*** RAW DATA ***
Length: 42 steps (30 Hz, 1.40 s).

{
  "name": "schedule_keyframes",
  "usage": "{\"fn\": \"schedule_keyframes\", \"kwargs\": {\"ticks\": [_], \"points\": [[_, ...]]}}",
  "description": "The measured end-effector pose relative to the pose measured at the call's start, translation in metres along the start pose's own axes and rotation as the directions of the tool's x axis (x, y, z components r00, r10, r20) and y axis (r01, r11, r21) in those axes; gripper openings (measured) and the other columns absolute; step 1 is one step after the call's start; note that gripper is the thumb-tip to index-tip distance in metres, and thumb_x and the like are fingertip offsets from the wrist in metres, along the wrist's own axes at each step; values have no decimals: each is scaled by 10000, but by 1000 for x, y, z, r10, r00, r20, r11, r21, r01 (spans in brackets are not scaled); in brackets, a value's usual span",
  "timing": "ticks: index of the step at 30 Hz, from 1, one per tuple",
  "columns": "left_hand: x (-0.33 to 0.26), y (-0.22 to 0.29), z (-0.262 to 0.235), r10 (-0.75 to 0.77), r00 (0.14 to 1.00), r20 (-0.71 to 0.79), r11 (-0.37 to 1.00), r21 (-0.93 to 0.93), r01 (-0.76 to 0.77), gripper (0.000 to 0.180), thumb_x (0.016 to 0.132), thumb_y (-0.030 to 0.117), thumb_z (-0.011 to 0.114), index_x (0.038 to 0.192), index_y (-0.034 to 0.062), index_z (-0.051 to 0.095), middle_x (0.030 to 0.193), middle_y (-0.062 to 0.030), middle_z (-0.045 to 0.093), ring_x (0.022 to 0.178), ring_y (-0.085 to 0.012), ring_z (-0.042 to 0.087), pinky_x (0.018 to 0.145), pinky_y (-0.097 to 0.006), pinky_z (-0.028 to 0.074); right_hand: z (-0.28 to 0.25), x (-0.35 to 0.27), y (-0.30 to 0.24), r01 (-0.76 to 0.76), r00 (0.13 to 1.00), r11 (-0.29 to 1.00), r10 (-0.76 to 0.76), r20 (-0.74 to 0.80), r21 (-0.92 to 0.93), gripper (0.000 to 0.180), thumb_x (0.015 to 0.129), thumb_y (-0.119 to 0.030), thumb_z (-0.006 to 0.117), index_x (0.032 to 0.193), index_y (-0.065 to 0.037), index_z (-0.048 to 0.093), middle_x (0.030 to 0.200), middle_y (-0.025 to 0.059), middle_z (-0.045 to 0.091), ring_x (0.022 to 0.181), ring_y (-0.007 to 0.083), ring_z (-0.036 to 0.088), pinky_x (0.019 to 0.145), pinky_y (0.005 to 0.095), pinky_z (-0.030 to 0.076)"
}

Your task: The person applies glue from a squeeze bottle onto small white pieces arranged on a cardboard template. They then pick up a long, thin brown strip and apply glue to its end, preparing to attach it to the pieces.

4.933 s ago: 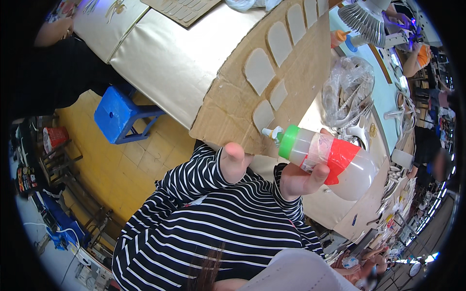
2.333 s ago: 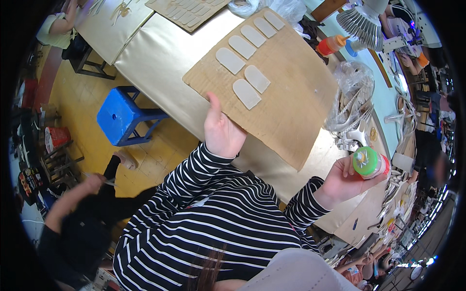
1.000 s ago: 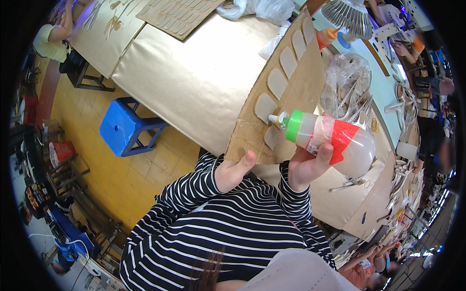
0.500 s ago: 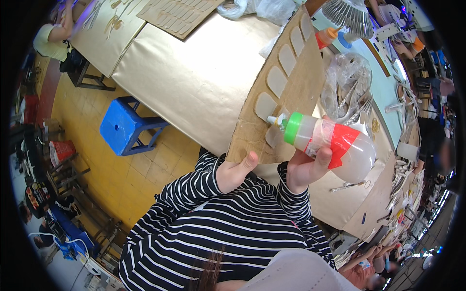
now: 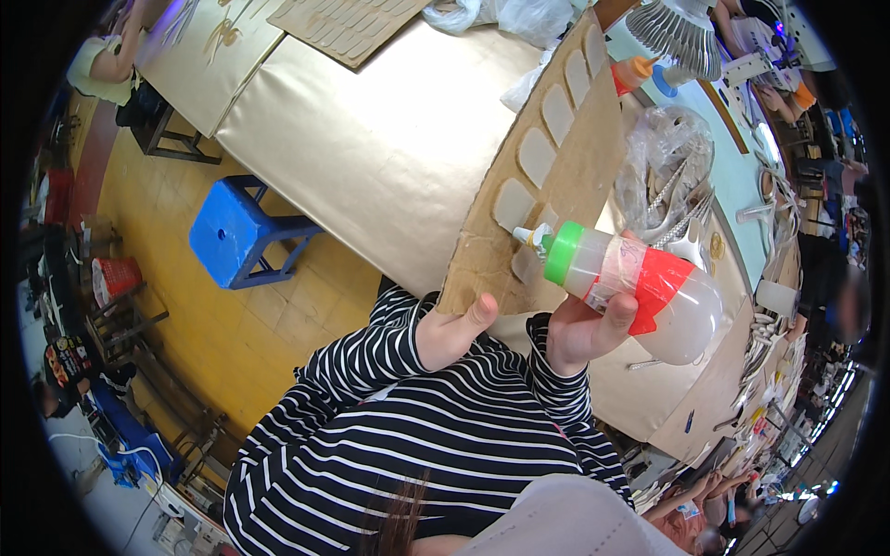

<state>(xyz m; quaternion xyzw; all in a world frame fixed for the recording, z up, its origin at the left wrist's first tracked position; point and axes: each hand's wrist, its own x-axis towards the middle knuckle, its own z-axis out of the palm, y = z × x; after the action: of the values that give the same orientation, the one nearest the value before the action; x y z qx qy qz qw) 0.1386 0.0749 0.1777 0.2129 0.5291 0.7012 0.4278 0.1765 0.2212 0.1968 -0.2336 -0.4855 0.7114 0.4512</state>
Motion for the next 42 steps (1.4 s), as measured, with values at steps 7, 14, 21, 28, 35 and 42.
{"fn": "schedule_keyframes", "kwargs": {"ticks": [7,14,21,28,35,42], "points": [[-1,-1,0,-4,1000,2,1000,-1,4,638,954,459,344,1371,-14,253,1352,-137,382,1253,-234,367,1046,-339,275,-2,4,4,43,999,999,-43,-15,28,740,699,-396,753,1244,-29,413,1190,151,496,1037,240,531,859,390,491],[-2,-1,-2,-2,1000,-11,1000,-14,2,642,951,468,340,1374,-7,251,1357,-132,378,1256,-235,365,1047,-346,275,-3,-3,4,62,998,998,-62,0,-3,752,689,-411,760,1240,-36,412,1169,152,503,1038,253,524,879,397,465],[-3,-2,-3,-6,1000,-10,1000,-11,6,646,949,477,335,1376,0,249,1361,-128,375,1260,-236,362,1047,-353,276,-1,-4,5,86,996,996,-85,36,-25,775,683,-414,767,1250,-30,402,1166,156,504,1046,252,518,875,393,465],[-4,-3,-1,-6,1000,-10,1000,-17,6,650,947,486,331,1379,8,246,1366,-123,372,1263,-237,360,1047,-359,276,4,8,4,57,998,998,-57,8,-34,753,687,-425,763,1230,-15,439,1143,148,529,1010,246,547,852,384,483],[-5,-4,-3,-3,1000,-17,1000,-21,3,655,944,495,326,1382,15,244,1370,-119,369,1266,-238,357,1047,-366,277,10,6,6,103,995,994,-103,-8,-37,747,688,-450,756,1207,1,462,1100,121,554,926,203,577,722,304,509],[-5,-5,-3,-5,1000,-15,1000,-28,5,659,942,504,322,1384,22,242,1375,-114,366,1269,-239,355,1047,-373,277,12,11,2,13,1000,997,-13,-5,-77,743,685,-460,751,1203,-7,470,1099,111,557,960,212,578,754,328,523]]}}
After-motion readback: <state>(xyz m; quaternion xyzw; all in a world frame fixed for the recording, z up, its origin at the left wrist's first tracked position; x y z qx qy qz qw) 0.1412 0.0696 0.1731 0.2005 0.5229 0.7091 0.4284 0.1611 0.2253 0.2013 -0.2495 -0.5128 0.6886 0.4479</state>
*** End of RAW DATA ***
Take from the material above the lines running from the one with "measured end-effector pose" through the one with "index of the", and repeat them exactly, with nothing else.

  "description": "The measured end-effector pose relative to the pose measured at the call's start, translation in metres along the start pose's own axes and rotation as the directions of the tool's x axis (x, y, z components r00, r10, r20) and y axis (r01, r11, r21) in those axes; gripper openings (measured) and the other columns absolute; step 1 is one step after the call's start; note that gripper is the thumb-tip to index-tip distance in metres, and thumb_x and the like are fingertip offsets from the wrist in metres, along the wrist's own axes at each step; values have no decimals: each is scaled by 10000, but by 1000 for x, y, z, r10, r00, r20, r11, r21, r01 (spans in brackets are not scaled); in brackets, a value's usual span",
  "timing": "ticks: index of the step at 30 Hz, from 1, one per tuple",

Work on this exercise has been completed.